Stored items:

☆ ☆ ☆ ☆ ☆

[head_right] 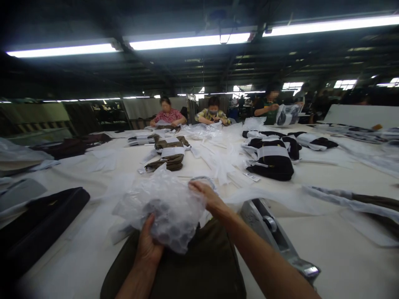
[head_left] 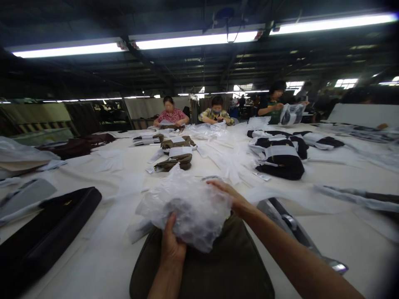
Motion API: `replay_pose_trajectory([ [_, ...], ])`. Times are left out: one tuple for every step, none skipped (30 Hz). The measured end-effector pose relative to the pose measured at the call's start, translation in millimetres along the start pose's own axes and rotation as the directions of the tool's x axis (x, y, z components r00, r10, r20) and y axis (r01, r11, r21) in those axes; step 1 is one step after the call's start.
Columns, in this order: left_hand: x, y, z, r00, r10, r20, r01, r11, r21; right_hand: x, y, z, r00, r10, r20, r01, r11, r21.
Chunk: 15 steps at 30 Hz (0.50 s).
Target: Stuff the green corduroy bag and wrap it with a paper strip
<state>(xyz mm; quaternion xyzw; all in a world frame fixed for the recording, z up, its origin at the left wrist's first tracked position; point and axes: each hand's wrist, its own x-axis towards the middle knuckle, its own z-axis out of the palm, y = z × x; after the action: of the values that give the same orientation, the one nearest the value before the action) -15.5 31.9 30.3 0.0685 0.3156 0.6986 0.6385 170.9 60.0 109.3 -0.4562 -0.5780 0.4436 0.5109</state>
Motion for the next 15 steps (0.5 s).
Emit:
replay_pose_trajectory([
  [2.7, 2.0, -0.8, 1.000, 0.002, -0.026, -0.003, 1.000, -0.024, -4.2, -0.7, -3.7, 0.998, 0.037, -0.057, -0.037, 0.999, 0.005],
  [5.1, 3.5, -1.2, 0.999, 0.006, -0.046, -0.008, 0.999, -0.041, -11.1, -0.5, -5.6, 0.990, 0.088, -0.109, -0.087, 0.996, 0.018],
  [6.9, 4.2, -1.0, 0.998, 0.012, -0.057, -0.015, 0.999, -0.051, -20.1, 0.5, -5.2, 0.979, 0.144, -0.147, -0.141, 0.990, 0.031],
  [8.1, 4.1, -0.3, 0.998, 0.019, -0.060, -0.022, 0.998, -0.055, -30.1, 2.2, -2.3, 0.969, 0.191, -0.158, -0.187, 0.982, 0.036],
  [8.5, 3.4, 1.1, 0.998, 0.030, -0.060, -0.033, 0.998, -0.052, -40.0, 4.4, 2.9, 0.967, 0.215, -0.136, -0.213, 0.977, 0.027],
  [8.1, 2.3, 3.2, 0.997, 0.049, -0.060, -0.052, 0.998, -0.044, -48.3, 6.9, 10.0, 0.972, 0.214, -0.093, -0.214, 0.977, 0.008],
  [6.8, 1.2, 5.6, 0.996, 0.072, -0.058, -0.074, 0.997, -0.032, -54.0, 9.5, 18.0, 0.979, 0.200, -0.046, -0.200, 0.980, -0.003],
  [4.8, 0.4, 8.4, 0.994, 0.095, -0.050, -0.097, 0.995, -0.020, -56.4, 12.1, 26.1, 0.984, 0.180, -0.005, -0.180, 0.984, 0.009],
  [2.2, 0.2, 11.2, 0.992, 0.118, -0.038, -0.118, 0.993, -0.011, -55.6, 14.7, 33.2, 0.987, 0.161, 0.021, -0.162, 0.986, 0.048],
  [-0.7, 0.7, 13.9, 0.991, 0.134, -0.022, -0.134, 0.991, -0.006, -51.9, 17.0, 38.9, 0.987, 0.154, 0.036, -0.157, 0.981, 0.110],
  [-3.5, 1.9, 16.5, 0.990, 0.143, 0.000, -0.143, 0.990, -0.006, -46.3, 19.1, 42.6, 0.986, 0.163, 0.038, -0.167, 0.968, 0.186],
  [-6.0, 3.6, 18.9, 0.989, 0.143, 0.022, -0.143, 0.990, -0.009, -39.6, 20.9, 44.5, 0.982, 0.181, 0.044, -0.187, 0.945, 0.268],
  [-7.7, 5.6, 21.2, 0.990, 0.138, 0.039, -0.138, 0.990, -0.011, -33.0, 22.1, 44.9, 0.978, 0.198, 0.060, -0.206, 0.916, 0.343],
  [-8.6, 7.7, 23.4, 0.990, 0.133, 0.051, -0.132, 0.991, -0.010, -27.2, 22.8, 44.1, 0.976, 0.201, 0.078, -0.216, 0.889, 0.405],
  [-8.5, 9.5, 25.7, 0.990, 0.130, 0.054, -0.130, 0.991, -0.006, -22.6, 22.7, 42.9, 0.978, 0.189, 0.092, -0.210, 0.868, 0.450],
])
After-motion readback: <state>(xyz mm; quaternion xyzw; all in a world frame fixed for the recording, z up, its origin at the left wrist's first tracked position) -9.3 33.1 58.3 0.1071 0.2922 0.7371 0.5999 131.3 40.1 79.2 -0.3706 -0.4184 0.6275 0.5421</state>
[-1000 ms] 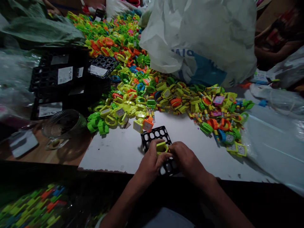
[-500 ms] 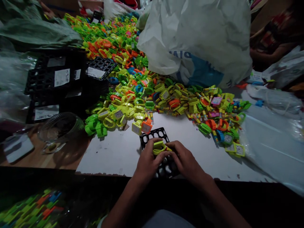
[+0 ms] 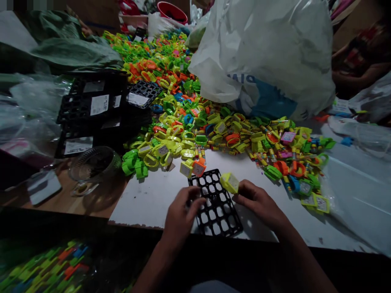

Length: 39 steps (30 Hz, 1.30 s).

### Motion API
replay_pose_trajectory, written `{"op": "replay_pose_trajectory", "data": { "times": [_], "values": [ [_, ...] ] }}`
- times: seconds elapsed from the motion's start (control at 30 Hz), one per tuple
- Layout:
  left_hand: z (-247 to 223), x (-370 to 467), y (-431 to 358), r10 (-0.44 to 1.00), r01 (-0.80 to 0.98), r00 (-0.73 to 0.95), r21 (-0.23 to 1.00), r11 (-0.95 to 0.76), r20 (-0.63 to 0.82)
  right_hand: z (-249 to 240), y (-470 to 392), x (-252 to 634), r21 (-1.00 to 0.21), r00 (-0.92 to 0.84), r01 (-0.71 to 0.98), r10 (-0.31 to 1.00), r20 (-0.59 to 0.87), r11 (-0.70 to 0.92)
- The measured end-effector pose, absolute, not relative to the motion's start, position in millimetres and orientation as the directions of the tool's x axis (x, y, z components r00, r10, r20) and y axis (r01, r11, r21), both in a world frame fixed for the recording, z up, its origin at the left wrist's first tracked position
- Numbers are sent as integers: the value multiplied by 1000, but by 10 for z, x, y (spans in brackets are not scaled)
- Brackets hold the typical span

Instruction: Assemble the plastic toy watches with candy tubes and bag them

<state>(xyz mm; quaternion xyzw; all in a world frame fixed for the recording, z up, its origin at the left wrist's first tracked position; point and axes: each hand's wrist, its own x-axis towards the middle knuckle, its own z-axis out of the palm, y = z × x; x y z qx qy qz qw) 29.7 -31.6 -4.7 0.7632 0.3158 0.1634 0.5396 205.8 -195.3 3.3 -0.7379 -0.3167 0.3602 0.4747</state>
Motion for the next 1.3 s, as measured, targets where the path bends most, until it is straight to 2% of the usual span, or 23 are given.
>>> {"op": "replay_pose_trajectory", "data": {
  "times": [0.07,0.13,0.27,0.33,0.47,0.6,0.67,0.83,1.03,1.3],
  "values": [
    [-124,291,-213,827,358,556,922,-146,-85,-21,-1777,2012,-948,618,-16,742,-260,-319],
    [-209,360,-105,883,378,469,911,-166,-34,-89,-1519,1965,-957,639,-151,714,-286,-249],
    [-330,611,72,821,386,567,858,-339,69,-257,-1004,1928,-949,618,-302,739,-268,-92],
    [-374,705,120,789,389,607,828,-404,100,-333,-868,1944,-952,617,-297,747,-248,-71],
    [-461,756,135,756,392,642,794,-465,126,-410,-827,2000,-971,687,-204,688,-234,-127],
    [-506,744,121,750,398,648,780,-484,135,-420,-832,2072,-958,688,-251,671,-277,-138],
    [-509,745,121,750,404,647,772,-491,138,-414,-828,2098,-968,708,-178,660,-250,-176],
    [-523,759,130,747,400,645,762,-510,161,-400,-888,2062,-925,779,210,626,-38,-318],
    [-519,803,160,752,464,639,700,-542,158,-442,-880,2000,-811,641,540,736,220,-227],
    [-491,789,177,740,439,646,702,-560,186,-331,-838,1970,-873,673,437,723,157,-217]
  ]
}}
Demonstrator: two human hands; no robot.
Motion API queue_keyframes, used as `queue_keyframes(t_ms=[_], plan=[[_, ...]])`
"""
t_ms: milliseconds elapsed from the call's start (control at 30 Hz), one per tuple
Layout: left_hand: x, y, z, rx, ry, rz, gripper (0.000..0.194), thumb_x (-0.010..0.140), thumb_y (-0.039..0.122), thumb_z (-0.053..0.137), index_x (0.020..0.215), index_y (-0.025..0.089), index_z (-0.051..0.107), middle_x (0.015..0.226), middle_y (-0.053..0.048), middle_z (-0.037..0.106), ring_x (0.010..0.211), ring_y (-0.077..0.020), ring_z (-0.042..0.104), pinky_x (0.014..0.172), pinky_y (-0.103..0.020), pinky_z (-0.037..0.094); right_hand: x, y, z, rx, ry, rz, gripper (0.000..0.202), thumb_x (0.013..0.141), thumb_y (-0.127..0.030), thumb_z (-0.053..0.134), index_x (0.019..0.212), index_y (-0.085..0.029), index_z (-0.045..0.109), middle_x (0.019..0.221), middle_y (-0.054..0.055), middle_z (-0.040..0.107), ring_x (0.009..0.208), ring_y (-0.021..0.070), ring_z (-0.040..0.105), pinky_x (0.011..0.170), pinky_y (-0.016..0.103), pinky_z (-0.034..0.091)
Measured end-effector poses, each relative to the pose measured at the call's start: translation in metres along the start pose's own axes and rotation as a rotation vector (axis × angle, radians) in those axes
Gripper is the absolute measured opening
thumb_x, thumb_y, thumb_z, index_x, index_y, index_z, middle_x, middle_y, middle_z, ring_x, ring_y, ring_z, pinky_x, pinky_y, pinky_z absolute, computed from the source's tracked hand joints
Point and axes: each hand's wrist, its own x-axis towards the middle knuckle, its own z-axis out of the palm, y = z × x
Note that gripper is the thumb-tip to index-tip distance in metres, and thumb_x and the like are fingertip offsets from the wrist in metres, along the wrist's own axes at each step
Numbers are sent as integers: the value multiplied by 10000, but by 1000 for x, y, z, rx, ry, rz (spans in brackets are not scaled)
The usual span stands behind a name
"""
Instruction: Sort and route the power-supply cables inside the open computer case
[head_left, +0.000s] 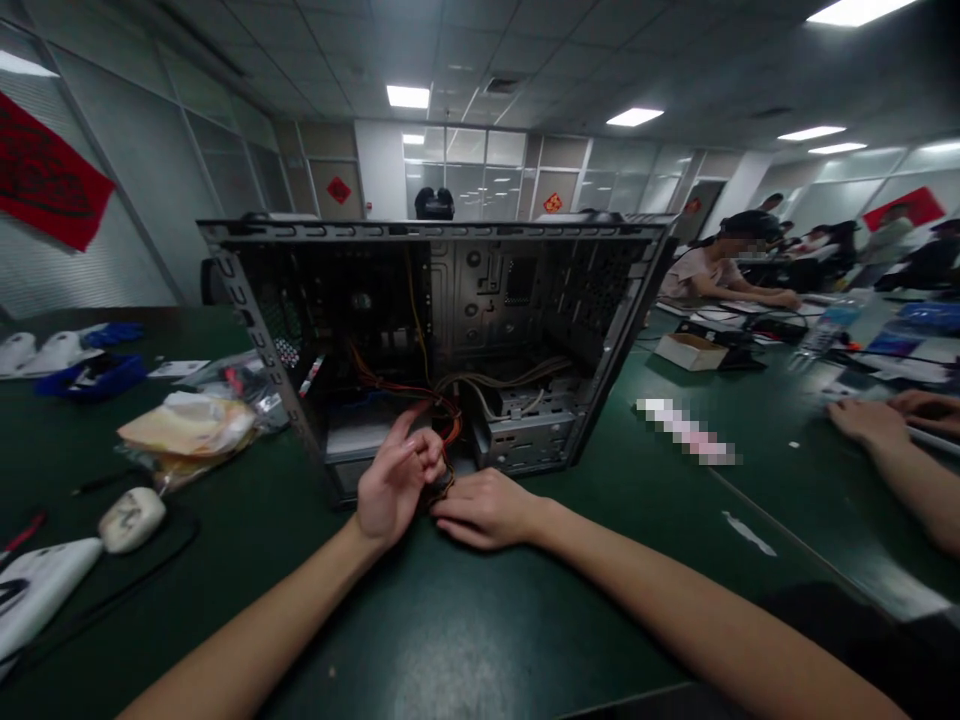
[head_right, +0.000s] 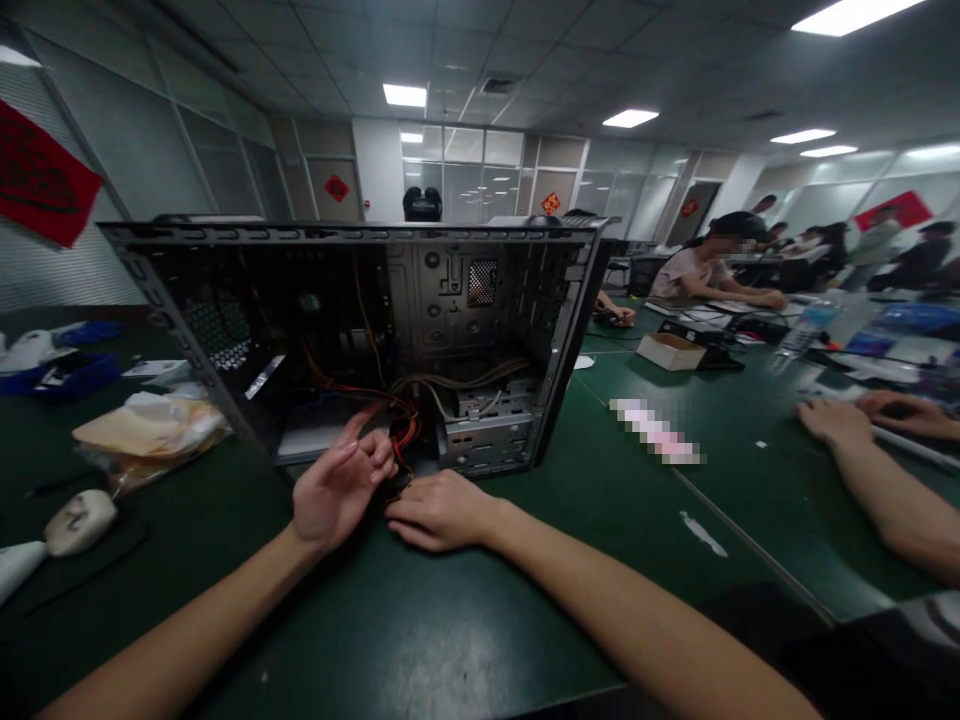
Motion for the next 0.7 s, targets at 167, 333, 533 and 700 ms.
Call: queue_keyframes(t_ms=[167, 333, 533, 700], plan=[[2, 9, 3, -70, -6, -16, 331, 800, 281, 618, 1128, 270, 574, 746, 9, 533, 636, -124, 483, 670, -268, 391, 1, 0, -1, 16, 8, 0, 254, 982, -273, 426, 1073, -149, 628, 862, 67, 696, 763, 155, 633, 702, 259, 469], [4, 19, 9, -158, 73, -62, 284, 912, 485, 499, 975, 253, 652, 660, 32, 442, 583, -115, 445, 668, -278, 423, 2, -1, -3, 18, 18, -2, 250, 978, -255, 437, 1066, -144, 642, 855, 70, 701, 753, 150, 633, 704, 251, 466], [8, 24, 6, -244, 123, -108, 347, 945, 492, 461, 1010, 242, 692, 611, 46, 387, 553, -109, 418, 655, -279, 453, -7, 6, 3, -14, 113, 19, 264, 984, -271, 436, 1039, -146, 661, 700, 38, 667, 599, 132, 595, 584, 246, 419], [5, 19, 4, -131, 89, -66, 549, 904, 616, 467, 674, 176, 703, 609, 12, 434, 592, -120, 462, 666, -296, 477, -12, 10, 7, -58, 183, 29, 295, 987, -263, 418, 847, -156, 655, 591, 9, 602, 503, 116, 525, 516, 254, 350]])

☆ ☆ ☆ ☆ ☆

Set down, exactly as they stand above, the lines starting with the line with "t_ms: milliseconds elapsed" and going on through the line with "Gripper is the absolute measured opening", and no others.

Exercise solution:
t_ms: milliseconds elapsed from the call's start (control at 30 Hz), one per tuple
Layout: left_hand: x, y, z, rx, ry, rz, gripper (0.000..0.194), thumb_x (-0.010..0.140), thumb_y (-0.039..0.122), thumb_z (-0.053..0.137), index_x (0.020..0.215), index_y (-0.025..0.089), index_z (-0.051..0.107), middle_x (0.015..0.226), middle_y (-0.053..0.048), middle_z (-0.037..0.106), ring_x (0.010..0.211), ring_y (-0.077..0.020), ring_z (-0.042..0.104), pinky_x (0.014..0.172), pinky_y (-0.103..0.020), pinky_z (-0.037..0.094); right_hand: x, y, z, rx, ry, rz, gripper (0.000..0.202), thumb_x (0.013..0.141), thumb_y (-0.127..0.030), thumb_z (-0.053..0.134), index_x (0.019..0.212), index_y (-0.085..0.029), index_z (-0.045..0.109), middle_x (0.019..0.221), middle_y (-0.054..0.055), middle_z (-0.040..0.107), ring_x (0.009..0.208), ring_y (-0.021..0.070), ring_z (-0.040..0.105), pinky_x (0.011..0.170), pinky_y (-0.016..0.103), pinky_z (-0.034..0.091)
Measured end-effector poses, each relative to the pose measured at the call's start: translation in metres along the start pose's own axes and rotation as a rotation vector (axis × angle, radians) in those axes
Gripper is the absolute measured opening

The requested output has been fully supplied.